=== Begin Enclosure ===

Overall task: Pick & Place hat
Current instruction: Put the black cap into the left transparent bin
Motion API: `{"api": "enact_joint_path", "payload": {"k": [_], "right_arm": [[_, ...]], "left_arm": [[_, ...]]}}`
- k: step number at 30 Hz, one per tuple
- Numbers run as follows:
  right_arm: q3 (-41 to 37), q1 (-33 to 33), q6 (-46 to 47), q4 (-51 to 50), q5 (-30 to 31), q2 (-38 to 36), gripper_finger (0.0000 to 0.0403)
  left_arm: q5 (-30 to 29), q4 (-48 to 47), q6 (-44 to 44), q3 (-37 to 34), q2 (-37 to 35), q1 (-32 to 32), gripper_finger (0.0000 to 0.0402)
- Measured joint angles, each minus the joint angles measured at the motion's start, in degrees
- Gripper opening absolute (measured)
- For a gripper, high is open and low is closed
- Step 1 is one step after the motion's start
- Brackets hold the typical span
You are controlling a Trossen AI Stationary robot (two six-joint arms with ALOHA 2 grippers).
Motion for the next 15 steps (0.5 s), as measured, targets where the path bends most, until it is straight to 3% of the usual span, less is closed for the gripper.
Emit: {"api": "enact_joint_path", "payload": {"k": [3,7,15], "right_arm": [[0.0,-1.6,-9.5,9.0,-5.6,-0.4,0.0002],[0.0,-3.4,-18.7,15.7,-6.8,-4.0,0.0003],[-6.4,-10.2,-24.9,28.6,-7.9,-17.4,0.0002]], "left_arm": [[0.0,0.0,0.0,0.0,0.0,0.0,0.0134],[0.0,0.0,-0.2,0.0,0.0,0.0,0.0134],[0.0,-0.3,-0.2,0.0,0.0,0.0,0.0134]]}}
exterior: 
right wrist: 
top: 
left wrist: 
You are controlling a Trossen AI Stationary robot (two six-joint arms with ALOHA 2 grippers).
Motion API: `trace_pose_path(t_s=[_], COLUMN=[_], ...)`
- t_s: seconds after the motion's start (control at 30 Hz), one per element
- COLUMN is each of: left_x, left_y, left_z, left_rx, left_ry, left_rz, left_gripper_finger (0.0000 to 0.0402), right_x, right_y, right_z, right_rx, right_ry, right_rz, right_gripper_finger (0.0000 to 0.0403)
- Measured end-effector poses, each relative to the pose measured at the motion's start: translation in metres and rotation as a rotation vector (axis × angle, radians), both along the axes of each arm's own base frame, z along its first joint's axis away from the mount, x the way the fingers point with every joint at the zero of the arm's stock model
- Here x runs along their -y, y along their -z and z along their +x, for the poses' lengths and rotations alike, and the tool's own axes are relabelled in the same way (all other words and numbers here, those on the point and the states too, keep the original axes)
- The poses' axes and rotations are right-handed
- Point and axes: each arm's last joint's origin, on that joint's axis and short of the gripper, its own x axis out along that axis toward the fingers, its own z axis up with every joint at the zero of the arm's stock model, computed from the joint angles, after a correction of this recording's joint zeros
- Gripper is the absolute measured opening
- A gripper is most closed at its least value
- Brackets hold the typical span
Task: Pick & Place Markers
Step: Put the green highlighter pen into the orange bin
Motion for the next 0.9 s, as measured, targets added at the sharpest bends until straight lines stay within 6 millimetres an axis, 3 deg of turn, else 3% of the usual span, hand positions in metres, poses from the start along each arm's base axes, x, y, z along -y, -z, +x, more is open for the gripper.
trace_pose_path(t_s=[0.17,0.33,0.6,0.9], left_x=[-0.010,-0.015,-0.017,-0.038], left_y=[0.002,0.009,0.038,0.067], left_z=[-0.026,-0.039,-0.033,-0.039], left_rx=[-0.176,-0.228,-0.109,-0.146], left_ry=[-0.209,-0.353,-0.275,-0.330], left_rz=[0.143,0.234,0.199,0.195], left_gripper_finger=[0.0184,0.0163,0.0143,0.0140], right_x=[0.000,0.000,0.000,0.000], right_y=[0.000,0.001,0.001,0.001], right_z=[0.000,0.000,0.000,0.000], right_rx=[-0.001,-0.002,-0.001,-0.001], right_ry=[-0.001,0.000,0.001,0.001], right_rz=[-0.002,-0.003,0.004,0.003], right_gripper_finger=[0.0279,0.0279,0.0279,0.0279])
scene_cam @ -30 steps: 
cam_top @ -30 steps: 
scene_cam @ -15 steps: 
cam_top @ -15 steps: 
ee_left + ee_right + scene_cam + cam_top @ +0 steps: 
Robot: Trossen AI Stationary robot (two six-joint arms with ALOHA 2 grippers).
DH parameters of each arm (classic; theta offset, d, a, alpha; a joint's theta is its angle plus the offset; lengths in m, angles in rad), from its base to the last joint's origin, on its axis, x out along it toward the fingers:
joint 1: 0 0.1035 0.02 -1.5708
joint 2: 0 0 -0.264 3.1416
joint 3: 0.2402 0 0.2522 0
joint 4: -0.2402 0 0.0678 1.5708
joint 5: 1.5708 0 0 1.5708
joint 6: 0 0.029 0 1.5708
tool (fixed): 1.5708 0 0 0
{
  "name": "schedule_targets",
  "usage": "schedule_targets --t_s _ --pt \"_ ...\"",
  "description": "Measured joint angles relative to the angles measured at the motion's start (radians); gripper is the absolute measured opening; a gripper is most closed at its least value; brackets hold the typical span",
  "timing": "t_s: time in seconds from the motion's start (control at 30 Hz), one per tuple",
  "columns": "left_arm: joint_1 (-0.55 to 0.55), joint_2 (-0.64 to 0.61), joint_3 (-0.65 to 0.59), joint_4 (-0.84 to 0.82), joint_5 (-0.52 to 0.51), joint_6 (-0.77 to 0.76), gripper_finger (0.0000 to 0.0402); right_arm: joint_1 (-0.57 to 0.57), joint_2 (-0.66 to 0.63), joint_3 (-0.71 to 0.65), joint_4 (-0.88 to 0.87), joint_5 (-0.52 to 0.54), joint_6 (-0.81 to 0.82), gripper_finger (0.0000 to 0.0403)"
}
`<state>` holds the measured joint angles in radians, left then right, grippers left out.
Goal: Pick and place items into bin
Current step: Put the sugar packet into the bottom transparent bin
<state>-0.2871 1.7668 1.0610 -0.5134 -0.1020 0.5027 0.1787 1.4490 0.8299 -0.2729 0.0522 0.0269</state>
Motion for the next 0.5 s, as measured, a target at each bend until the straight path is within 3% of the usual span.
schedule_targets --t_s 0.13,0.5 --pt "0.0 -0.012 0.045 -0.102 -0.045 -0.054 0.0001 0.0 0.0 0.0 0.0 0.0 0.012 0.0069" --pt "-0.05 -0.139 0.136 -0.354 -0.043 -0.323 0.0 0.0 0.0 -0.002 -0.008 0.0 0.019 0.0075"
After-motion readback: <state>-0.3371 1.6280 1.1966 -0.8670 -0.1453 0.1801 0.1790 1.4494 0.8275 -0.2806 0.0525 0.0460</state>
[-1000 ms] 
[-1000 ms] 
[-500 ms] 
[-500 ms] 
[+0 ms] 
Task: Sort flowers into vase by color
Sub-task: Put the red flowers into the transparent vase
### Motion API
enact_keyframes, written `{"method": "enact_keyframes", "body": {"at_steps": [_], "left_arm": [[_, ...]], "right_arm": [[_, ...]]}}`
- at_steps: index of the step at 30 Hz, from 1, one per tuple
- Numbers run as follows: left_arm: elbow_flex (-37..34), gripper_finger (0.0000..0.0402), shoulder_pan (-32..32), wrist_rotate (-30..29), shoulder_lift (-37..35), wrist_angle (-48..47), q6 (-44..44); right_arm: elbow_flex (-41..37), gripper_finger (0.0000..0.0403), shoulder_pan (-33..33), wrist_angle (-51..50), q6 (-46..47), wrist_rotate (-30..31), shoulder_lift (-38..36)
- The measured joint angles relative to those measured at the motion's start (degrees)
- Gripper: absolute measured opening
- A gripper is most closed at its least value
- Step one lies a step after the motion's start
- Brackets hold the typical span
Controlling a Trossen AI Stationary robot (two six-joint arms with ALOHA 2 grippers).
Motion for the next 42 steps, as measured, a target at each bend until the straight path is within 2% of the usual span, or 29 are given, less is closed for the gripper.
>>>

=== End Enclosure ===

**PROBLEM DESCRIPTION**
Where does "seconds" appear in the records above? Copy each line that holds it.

**TASK RESULT**
- t_s: seconds after the motion's start (control at 30 Hz), one per element
  "timing": "t_s: time in seconds from the motion's start (control at 30 Hz), one per tuple",

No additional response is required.